What you should do >>
Every line of the material must be copied exactly, from the first to the last.

** Recorded data follows **

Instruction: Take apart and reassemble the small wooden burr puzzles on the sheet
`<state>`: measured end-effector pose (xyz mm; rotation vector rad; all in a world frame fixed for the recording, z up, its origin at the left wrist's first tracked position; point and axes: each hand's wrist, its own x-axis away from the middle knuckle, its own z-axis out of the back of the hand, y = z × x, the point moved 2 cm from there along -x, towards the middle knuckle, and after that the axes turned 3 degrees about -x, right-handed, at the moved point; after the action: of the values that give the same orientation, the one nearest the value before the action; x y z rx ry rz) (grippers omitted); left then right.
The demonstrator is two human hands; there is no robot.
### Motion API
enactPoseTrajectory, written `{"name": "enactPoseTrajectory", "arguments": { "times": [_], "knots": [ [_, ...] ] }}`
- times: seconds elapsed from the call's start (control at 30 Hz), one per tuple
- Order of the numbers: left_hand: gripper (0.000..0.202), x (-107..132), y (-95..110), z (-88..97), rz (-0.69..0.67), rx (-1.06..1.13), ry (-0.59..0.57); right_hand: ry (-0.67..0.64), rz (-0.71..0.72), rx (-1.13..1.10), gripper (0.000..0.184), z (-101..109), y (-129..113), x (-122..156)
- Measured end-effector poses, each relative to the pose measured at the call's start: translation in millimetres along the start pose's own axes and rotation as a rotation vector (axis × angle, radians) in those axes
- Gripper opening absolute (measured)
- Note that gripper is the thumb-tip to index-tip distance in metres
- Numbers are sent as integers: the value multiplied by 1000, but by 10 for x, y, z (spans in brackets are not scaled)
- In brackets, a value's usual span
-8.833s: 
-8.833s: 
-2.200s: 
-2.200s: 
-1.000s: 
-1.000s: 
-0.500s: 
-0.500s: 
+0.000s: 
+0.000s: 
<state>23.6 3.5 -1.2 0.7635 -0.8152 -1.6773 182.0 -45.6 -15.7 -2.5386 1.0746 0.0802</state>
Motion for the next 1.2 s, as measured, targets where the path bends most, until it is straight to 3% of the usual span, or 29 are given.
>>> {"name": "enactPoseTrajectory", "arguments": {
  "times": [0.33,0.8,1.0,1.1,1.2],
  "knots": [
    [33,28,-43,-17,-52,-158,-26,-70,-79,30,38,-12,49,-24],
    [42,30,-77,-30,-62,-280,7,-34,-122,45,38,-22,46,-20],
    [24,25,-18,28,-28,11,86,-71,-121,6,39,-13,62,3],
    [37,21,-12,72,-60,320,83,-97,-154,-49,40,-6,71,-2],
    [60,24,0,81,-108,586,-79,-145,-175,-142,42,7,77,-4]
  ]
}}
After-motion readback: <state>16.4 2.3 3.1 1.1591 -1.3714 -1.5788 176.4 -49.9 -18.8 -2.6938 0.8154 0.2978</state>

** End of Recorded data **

Your response >>
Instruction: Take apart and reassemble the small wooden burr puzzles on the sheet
`<state>`: measured end-effector pose (xyz mm; rotation vector rad; all in a world frame fixed for the recording, z up, its origin at the left wrist's first tracked position; point and axes: each hand's wrist, its own x-axis away from the middle knuckle, its own z-axis out of the back of the hand, y = z × x, the point moved 2 cm from there along -x, towards the middle knuckle, and after that the axes turned 3 degrees about -x, right-handed, at the moved point; after the action: of the values that give the same orientation, the one nearest the value before the action; x y z rx ry rz) (grippers omitted); left then right.
The demonstrator is two human hands; there is no robot.
### Motion API
enactPoseTrajectory, written `{"name": "enactPoseTrajectory", "arguments": { "times": [_], "knots": [ [_, ...] ] }}`
- times: seconds elapsed from the call's start (control at 30 Hz), one per tuple
- Order of the numbers: left_hand: gripper (0.000..0.202), x (-107..132), y (-95..110), z (-88..97), rz (-0.69..0.67), rx (-1.06..1.13), ry (-0.59..0.57); right_hand: ry (-0.67..0.64), rz (-0.71..0.72), rx (-1.13..1.10), gripper (0.000..0.184), z (-101..109), y (-129..113), x (-122..156)
- Measured end-effector poses, each relative to the pose measured at the call's start: translation in millimetres along the start pose's own axes and rotation as a rotation vector (axis × angle, radians) in those axes
- Gripper opening absolute (measured)
- Note that gripper is the thumb-tip to index-tip distance in metres
- Numbers are sent as integers: the value multiplied by 1000, but by 10 for x, y, z (spans in brackets are not scaled)
- In brackets, a value's usual span
-8.833s: 
-8.833s: 
-2.200s: 
-2.200s: 
-1.000s: 
-1.000s: 
-0.500s: 
-0.500s: 
+0.000s: 
+0.000s: 
<state>23.6 3.5 -1.2 0.7635 -0.8152 -1.6773 182.0 -45.6 -15.7 -2.5386 1.0746 0.0802</state>
Motion for the next 1.2 s, as measured, targets where the path bends most, until it is straight to 3% of the usual span, or 29 are given.
>>> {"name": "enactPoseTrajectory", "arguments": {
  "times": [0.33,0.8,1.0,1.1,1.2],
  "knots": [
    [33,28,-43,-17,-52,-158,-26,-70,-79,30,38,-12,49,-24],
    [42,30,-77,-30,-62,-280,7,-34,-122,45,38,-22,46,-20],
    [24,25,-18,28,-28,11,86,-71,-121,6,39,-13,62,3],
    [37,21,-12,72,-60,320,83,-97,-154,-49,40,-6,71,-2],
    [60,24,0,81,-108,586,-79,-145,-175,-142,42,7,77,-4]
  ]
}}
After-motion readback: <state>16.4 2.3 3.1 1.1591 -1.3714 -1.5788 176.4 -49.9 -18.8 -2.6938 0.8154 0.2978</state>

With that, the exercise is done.